WHAT IS NEEDED =
Copies of all lines that contain "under" are needed; take them from the data below.

(Collection entries)
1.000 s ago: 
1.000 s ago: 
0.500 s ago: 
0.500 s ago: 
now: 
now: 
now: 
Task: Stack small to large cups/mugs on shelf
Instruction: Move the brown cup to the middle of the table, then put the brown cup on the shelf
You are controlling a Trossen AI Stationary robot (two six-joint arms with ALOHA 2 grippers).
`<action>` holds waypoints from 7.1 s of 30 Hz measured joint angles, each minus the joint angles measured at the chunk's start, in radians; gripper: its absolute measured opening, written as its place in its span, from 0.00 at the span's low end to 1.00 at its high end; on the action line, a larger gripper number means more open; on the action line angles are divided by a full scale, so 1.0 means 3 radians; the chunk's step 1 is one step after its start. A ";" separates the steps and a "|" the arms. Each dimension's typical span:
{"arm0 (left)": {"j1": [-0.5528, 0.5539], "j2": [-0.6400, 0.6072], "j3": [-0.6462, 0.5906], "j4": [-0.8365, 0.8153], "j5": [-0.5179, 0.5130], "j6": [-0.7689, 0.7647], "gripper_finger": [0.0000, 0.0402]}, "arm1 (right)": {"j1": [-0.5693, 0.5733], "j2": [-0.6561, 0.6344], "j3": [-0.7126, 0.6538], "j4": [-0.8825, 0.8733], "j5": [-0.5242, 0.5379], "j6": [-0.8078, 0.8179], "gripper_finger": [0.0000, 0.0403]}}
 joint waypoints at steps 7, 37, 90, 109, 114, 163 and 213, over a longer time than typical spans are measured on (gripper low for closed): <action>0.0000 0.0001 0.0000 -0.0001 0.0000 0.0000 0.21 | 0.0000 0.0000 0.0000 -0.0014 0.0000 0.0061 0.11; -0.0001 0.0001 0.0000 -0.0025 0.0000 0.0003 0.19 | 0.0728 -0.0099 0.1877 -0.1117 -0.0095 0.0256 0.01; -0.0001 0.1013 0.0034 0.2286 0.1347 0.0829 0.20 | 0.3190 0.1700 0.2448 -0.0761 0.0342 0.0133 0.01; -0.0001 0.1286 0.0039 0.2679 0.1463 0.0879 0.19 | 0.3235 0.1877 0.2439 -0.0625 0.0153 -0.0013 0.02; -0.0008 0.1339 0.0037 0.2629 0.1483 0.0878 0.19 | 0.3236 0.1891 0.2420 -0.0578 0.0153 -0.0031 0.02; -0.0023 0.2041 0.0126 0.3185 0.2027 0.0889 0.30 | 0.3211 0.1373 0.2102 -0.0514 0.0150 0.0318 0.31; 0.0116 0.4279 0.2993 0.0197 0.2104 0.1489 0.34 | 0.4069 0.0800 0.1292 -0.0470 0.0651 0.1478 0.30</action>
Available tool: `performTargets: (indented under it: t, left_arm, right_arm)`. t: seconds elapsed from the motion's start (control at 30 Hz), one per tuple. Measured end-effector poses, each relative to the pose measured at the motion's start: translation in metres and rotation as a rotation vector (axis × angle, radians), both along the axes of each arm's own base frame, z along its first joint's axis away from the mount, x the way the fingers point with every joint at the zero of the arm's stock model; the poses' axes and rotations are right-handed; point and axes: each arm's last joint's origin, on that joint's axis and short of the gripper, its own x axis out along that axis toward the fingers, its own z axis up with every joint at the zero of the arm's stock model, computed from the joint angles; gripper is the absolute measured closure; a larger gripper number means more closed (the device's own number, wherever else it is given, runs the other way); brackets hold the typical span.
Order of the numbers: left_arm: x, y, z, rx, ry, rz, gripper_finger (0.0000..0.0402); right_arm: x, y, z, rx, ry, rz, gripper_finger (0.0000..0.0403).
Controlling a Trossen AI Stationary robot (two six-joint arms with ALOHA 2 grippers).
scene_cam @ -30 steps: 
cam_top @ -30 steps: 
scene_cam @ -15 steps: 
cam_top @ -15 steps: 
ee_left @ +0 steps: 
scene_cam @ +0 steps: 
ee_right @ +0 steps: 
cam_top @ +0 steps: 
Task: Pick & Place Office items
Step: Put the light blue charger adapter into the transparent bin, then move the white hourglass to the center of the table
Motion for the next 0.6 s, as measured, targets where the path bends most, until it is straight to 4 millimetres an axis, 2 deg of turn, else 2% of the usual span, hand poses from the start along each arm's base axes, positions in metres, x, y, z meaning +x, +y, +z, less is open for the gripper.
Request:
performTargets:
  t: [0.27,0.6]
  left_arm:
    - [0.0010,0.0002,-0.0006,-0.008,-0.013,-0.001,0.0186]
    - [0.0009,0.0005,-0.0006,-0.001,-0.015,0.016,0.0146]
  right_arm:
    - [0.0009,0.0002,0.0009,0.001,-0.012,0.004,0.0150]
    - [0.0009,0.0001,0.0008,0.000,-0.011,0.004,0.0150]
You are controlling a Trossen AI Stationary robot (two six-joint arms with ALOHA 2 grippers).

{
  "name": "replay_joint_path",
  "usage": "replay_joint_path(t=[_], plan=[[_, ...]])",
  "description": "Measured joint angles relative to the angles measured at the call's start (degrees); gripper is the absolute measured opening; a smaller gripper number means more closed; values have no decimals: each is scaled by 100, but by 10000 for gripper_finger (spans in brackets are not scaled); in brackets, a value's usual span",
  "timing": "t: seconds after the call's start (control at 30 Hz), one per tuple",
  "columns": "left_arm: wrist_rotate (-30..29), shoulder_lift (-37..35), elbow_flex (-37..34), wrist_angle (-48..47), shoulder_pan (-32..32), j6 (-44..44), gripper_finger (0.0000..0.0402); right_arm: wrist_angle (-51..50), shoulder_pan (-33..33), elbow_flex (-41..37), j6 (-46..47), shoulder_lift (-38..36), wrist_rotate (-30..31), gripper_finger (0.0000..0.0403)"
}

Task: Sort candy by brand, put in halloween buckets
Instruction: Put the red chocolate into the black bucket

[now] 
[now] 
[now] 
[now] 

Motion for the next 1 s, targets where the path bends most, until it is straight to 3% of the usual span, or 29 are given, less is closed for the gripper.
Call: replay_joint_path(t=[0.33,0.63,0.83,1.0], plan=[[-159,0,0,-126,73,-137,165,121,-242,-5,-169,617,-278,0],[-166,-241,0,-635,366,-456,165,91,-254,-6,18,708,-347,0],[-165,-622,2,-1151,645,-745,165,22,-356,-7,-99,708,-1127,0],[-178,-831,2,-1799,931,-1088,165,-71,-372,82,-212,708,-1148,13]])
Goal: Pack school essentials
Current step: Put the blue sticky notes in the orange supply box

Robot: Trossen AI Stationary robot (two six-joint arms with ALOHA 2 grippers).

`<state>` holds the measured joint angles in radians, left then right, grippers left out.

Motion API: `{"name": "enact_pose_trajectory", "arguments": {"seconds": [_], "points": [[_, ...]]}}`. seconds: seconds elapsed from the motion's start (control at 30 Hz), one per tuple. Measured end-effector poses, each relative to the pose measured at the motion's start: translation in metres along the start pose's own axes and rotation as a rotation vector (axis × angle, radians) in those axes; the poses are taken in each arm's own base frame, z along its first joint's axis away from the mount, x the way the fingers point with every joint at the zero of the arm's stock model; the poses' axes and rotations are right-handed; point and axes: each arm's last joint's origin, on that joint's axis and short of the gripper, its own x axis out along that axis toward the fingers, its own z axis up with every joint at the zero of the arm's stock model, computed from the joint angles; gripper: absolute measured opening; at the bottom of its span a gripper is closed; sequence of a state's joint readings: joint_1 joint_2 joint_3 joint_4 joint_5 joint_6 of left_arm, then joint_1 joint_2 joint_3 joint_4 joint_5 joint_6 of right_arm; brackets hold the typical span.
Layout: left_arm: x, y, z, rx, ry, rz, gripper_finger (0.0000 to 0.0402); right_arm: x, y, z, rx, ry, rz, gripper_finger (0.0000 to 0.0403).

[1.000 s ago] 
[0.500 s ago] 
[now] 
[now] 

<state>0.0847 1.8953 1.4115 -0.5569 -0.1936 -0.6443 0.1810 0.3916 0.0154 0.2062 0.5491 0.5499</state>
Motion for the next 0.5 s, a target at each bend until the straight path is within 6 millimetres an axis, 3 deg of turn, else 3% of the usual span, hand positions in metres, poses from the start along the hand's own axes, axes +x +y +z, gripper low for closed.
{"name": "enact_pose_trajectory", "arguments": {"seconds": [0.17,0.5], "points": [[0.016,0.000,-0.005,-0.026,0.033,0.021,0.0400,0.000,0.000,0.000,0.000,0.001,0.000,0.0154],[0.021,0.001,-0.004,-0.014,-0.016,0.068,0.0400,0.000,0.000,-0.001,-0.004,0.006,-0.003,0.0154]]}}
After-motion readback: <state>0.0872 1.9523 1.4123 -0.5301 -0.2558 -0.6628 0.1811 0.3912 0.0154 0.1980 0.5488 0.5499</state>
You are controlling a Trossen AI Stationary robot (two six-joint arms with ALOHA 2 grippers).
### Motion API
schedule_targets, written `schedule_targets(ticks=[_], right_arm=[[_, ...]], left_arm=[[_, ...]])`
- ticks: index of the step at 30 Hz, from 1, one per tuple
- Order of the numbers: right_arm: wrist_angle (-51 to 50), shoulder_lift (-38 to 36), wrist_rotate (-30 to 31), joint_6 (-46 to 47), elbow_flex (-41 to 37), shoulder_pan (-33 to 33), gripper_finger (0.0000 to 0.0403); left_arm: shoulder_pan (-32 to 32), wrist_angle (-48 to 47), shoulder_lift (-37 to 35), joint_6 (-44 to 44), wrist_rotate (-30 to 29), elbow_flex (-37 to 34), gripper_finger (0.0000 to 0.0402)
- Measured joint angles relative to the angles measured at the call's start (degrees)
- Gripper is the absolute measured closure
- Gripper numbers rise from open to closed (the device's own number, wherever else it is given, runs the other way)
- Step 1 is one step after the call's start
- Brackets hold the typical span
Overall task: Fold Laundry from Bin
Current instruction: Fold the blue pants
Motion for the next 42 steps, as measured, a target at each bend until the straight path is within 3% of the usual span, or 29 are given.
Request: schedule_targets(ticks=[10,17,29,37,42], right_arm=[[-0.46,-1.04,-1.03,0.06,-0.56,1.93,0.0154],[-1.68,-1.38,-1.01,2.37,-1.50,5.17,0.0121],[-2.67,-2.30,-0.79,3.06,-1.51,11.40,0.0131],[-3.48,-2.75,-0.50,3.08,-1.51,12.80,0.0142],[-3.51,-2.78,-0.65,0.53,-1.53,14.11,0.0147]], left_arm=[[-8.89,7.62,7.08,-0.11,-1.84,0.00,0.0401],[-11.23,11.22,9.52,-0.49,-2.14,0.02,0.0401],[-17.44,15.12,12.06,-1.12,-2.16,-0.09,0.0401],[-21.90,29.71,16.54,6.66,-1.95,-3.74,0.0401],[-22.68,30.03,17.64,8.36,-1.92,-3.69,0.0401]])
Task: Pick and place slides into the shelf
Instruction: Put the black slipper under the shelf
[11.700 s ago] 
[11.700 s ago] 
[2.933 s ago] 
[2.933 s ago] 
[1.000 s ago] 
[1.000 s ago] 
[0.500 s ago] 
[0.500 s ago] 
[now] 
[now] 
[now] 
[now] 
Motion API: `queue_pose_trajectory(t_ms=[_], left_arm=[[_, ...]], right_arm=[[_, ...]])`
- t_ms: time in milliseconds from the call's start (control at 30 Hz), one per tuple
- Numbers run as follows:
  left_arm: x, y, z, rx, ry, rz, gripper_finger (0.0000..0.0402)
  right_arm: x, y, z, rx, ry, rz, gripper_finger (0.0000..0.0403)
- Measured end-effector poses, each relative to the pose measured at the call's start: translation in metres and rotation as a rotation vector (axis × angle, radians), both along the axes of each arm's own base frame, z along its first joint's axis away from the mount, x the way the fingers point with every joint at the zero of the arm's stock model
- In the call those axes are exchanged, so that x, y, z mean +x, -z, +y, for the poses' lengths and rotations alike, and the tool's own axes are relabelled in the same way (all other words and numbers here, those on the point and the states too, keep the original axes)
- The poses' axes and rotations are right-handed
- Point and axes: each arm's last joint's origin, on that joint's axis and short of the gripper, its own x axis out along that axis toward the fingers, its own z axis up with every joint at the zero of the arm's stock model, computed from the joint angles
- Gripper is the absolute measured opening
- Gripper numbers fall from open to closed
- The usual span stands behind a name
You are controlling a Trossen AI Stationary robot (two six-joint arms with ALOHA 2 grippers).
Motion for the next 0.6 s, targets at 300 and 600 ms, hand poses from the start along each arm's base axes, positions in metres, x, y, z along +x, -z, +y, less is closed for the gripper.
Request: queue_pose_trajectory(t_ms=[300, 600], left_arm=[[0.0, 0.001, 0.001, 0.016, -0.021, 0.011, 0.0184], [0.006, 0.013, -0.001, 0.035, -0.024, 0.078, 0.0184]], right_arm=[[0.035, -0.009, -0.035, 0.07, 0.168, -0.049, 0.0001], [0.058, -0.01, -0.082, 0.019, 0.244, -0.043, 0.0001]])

FINISHED EXERCISE =
Available tool: `performTargets: (indented under it: t, left_arm, right_arm)`. t: seconds elapsed from the motion's start (control at 30 Hz), one per tuple. Measured end-effector poses, each relative to the pose measured at the motion's start: translation in metres and rotation as a rotation vector (axis × angle, radians), both along the axes of each arm's own base frame, z along its first joint's axis away from the mount, x the way the fingers point with every joint at the zero of the arm's stock model; the poses' axes and rotations are right-handed; point and axes: each arm's last joint's origin, on that joint's axis and short of the gripper, its own x axis out along that axis toward the fingers, its own z axis up with every joint at the zero of the arm's stock model, computed from the joint angles; gripper is the absolute measured closure; a larger gripper number means more closed (the device's own number, wherever else it is given, runs the other way); brackets hold the typical span.
Instruction: Put the black slipper under the shelf

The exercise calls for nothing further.